仮に実行犯を捕らえた所で、魔物を運んだアーザーの罪も消えるわけではない。黒幕の正体を暴いても、区画に多大な圧力を掛けられるはず。
「――つまり私たちをあなたが雇って、“最良の結果”になるよう調整してほしい…で良かったかしら?」
「区画の現状を維持出来れば何でも構わん。報酬は調査への全面協力、でどうだね?」
「…調整なんて言われても、私は細かい話が苦手なんだ。ただでさえ解決を急かされてるし、意向に沿えなくても文句は言わないでくれよ」
「狡猾な大学長候補に依頼されたお客人だ。それもアキレスが儂への面通しを許した程の御仁。きっと期待に沿ってくれると信じておるよ」
「アキレス、って言うのは合言葉を教えてくれた人の事よね。あなたの護衛なの?」
「そうだ……それとも許可したのはトータスの方だったかな。長い付き合いでも、儂でさえ時に間違ってしまう」
髭を撫でながら乾いた笑い声を老人は上げるも、冒険者たちの表情は動かない。気まずそうに咳払いし、居住まいを正した彼は再び机に向かって筆を走らせた。

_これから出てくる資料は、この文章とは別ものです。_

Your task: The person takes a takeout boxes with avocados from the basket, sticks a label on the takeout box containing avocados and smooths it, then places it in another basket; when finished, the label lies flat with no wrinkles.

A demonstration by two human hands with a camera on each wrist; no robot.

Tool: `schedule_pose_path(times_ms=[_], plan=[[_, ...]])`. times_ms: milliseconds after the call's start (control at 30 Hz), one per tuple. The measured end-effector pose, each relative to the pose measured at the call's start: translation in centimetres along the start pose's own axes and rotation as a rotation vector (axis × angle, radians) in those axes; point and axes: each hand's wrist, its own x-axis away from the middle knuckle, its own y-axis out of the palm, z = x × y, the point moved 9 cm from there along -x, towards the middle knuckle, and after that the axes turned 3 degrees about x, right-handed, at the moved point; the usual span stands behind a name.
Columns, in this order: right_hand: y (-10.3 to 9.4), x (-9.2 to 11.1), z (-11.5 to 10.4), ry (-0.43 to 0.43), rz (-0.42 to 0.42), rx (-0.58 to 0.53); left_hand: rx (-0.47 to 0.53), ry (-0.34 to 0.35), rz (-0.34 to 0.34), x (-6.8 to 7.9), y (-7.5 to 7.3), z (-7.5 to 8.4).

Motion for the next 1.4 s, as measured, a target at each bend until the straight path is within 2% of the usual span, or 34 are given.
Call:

それから1分と経たずに紙を掴み上げ、“依頼書”をアデランテへ引き渡す。
「お客人が持つ書状よりも、ココでは余程効力を持つ。大抵の者であれば口も軽くなるだろう」
「…大抵、か」
「……それ、私たちが来る前から書いてたわよね。面通しも何も、最初から会うつもりだったんじゃなくって?」
「問題が起きれば、必ず区画にガサ入れが来るでな。特に今は選挙時で、護衛を雇っている導師も多かろう。点数稼ぎに必ず誰かしら送り込まれると予想した結果…ではあるが、まさか大学長候補の直々の依頼とは思わなんだ」
愉快そうに笑う彼を尻目に、“書状”をサッとオルドレッドに手渡す。目を通した彼女が溜息を漏らせば、ポーチへしまった所で契約は成立したのだろう。
「…さて。話がまとまった所で、儂が話しうる限りの情報を提供しよう。もちろん協力は一切惜しまん」
手を髭の上で組み、如何なる質問にも応じる姿勢を見せるバーティミエルに対し、オルドレッドの視線はアデランテに向けられた。
最初に質問する権利を振られるや、口元を押さえながら思考に耽る。その間もウーフニールが“案”を次々出すが 顔を上げたアデランテは直感に従って言葉を紡いだ。